----- Data excerpt

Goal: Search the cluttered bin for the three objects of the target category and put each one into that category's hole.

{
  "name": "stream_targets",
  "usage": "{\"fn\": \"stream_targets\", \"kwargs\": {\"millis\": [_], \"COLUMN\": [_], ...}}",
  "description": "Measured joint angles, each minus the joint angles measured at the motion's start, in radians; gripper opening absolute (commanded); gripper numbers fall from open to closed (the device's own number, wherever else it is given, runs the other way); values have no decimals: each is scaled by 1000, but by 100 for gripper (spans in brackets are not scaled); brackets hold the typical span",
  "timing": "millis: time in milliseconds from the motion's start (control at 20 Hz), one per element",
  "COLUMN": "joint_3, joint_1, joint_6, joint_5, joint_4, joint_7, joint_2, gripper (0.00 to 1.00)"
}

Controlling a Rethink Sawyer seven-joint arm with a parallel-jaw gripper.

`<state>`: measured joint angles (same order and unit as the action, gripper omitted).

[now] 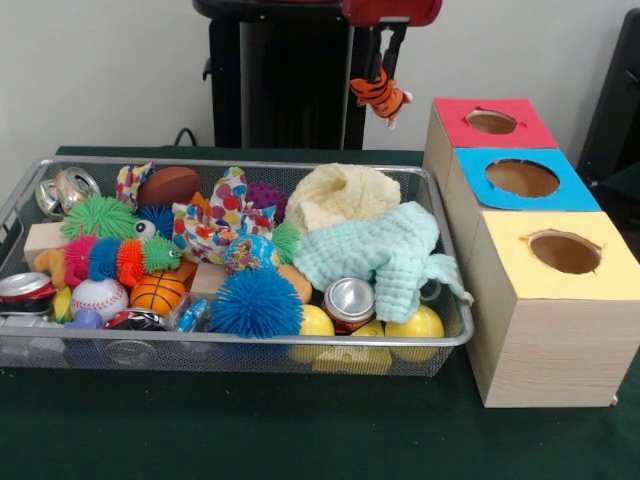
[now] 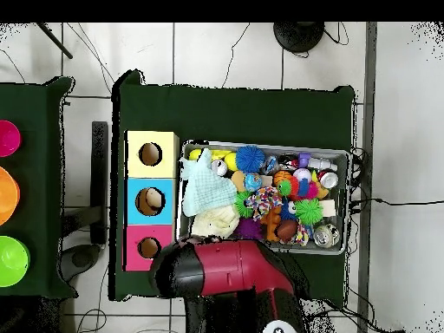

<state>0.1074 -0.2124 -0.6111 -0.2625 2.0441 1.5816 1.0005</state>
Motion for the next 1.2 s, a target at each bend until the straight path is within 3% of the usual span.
{"fn": "stream_targets", "kwargs": {"millis": [650, 1200], "joint_3": [-81, -124], "joint_1": [190, 305], "joint_6": [9, 113], "joint_5": [105, 150], "joint_4": [73, 106], "joint_7": [92, 209], "joint_2": [16, -35], "gripper": [0, 0]}}
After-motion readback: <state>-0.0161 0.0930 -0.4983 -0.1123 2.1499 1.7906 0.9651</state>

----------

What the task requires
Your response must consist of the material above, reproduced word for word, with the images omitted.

Expected answer
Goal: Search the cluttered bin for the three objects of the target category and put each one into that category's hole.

{
  "name": "stream_targets",
  "usage": "{\"fn\": \"stream_targets\", \"kwargs\": {\"millis\": [_], \"COLUMN\": [_], ...}}",
  "description": "Measured joint angles, each minus the joint angles measured at the motion's start, in radians; gripper opening absolute (commanded); gripper numbers fall from open to closed (the device's own number, wherever else it is given, runs the other way); values have no decimals: each is scaled by 1000, but by 100 for gripper (spans in brackets are not scaled); brackets hold the typical span",
  "timing": "millis: time in milliseconds from the motion's start (control at 20 Hz), one per element",
  "COLUMN": "joint_3, joint_1, joint_6, joint_5, joint_4, joint_7, joint_2, gripper (0.00 to 1.00)"
}

Controlling a Rethink Sawyer seven-joint arm with a parallel-jaw gripper.

`<state>`: measured joint angles (same order and unit as the action, gripper omitted).

[now] 
[now] 

<state>0.1074 -0.2124 -0.6111 -0.2625 2.0441 1.5816 1.0005</state>
Motion for the next 1.2 s, a target at each bend until the straight path is within 3% of the usual span.
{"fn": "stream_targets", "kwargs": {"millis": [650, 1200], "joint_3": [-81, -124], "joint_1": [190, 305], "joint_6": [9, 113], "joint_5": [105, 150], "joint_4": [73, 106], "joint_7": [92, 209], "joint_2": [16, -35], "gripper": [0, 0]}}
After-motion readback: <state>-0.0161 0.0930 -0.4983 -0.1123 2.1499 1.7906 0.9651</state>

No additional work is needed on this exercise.